Around 57% of shoppers use apps while in-store, and it seems pretty apparent there’s a strategy that can be carved out of that retail rock. How do you create in-store functionality within an app? Who’s doing it big in that world?
Home Depot has done this, and Kroger was even doing a version back in late 2015. Let’s say you need a really specific type of nail (Home Depot) or sliced jalapenos (Kroger). You know how infuriating it can be to find these things when the store is vast and the signage is generic? Well, if you whip out your phone, the mobile experience relieves pain points. On Home Depot, for example, you can do voice search, image search, and barcode scan -- and they’re going to get you to the exact aisle and bay. No more off-task discussions with retired former KPI warriors who needed a way to fill their days and like telling people where doorknobs are. No, head in phone and living that scan life. You good.
Target does this well in-store, as do numerous other brands. Why should you need to fiddle with your cards and deal with that terrible EMV chip reader when you can simply scan your phone and pay? Making the in-store process as seamless as possible is key to driving more in-store visits.
How about the Starbucks-Spotify partnership? It’s all about that link between mobile loyalty and content. Spotify’s streaming is integrated with the beverage brand’s popular mobile loyalty program, My Starbucks Rewards, which boasts 10 million users, and enables customers to curate playlists for Starbucks stores. Plus: it’s logical. What are people mostly doing within a Starbucks?
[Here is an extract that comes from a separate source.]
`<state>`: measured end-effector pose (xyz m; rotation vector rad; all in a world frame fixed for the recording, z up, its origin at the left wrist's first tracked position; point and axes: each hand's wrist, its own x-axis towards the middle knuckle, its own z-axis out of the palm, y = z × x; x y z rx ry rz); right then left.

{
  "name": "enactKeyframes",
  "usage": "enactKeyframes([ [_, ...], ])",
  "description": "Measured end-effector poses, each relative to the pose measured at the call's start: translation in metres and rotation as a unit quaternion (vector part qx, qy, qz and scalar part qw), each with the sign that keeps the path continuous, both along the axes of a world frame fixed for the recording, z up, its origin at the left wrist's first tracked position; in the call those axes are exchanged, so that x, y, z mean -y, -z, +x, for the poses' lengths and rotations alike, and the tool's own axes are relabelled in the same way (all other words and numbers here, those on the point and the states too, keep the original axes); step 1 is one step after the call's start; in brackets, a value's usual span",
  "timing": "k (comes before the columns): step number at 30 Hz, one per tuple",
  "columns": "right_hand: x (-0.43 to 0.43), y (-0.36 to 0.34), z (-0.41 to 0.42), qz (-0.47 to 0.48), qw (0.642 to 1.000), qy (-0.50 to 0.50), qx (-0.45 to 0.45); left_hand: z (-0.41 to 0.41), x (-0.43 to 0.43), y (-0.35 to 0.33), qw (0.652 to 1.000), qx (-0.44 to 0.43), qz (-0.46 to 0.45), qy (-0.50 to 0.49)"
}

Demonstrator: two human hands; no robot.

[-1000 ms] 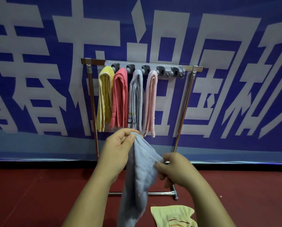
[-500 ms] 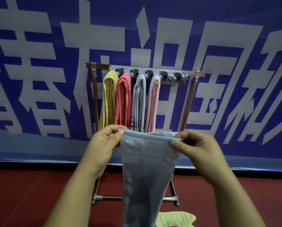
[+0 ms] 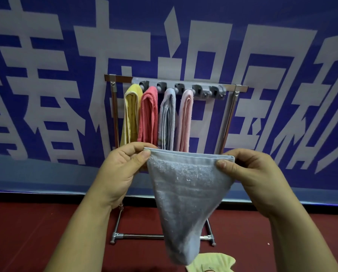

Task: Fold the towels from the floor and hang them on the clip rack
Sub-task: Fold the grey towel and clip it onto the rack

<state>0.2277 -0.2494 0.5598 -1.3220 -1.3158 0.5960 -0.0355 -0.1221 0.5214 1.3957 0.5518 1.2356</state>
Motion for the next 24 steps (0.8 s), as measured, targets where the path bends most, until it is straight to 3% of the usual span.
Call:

Let’s talk about a semi-creepy story from a few weeks ago. I go to an Ashley Furniture to buy a couch with my girlfriend. We decide on one -- during the process, I hadn’t opened my phone -- and my girlfriend wants to buy the couch on a specific credit card for airline mile purposes, but she left that credit card at home. That’s about a 15-minute drive, so half-hour round trip. She goes to get it and I sit down on a bed at Ashley. Now bored, I open up some social app -- think it was Facebook -- and instantly get two different ads for Ashley. The first is generic, and then upon scroll, the second is for the exact bed I am sitting on at that moment. Now, I don’t think their geo-targeting was that good and the Occam’s Razor answer here is serendipity, but still. If someone is in-store and on-mobile, send them deals. I didn’t need a bed at that moment but I could have gotten that bed 35% off. I mean, damn.
Where does my account stand? What does being loyal and in-store get me? Some deals? Some two-for-ones? That’d be nice. What’s the point of me being loyal and you having my data if you’re not using the data I give you to personalize the experience I have when I physically visit one of your locations?
Is it any wonder that only 1 in 5 consumers are happy with the level of personalization provided by their apps, meaning 4 in 5 would like it all done better? If someone in your loyalty ecosystem walks into a retail brick and mortar, they should be treated like a queen/king. Deals should be flowing.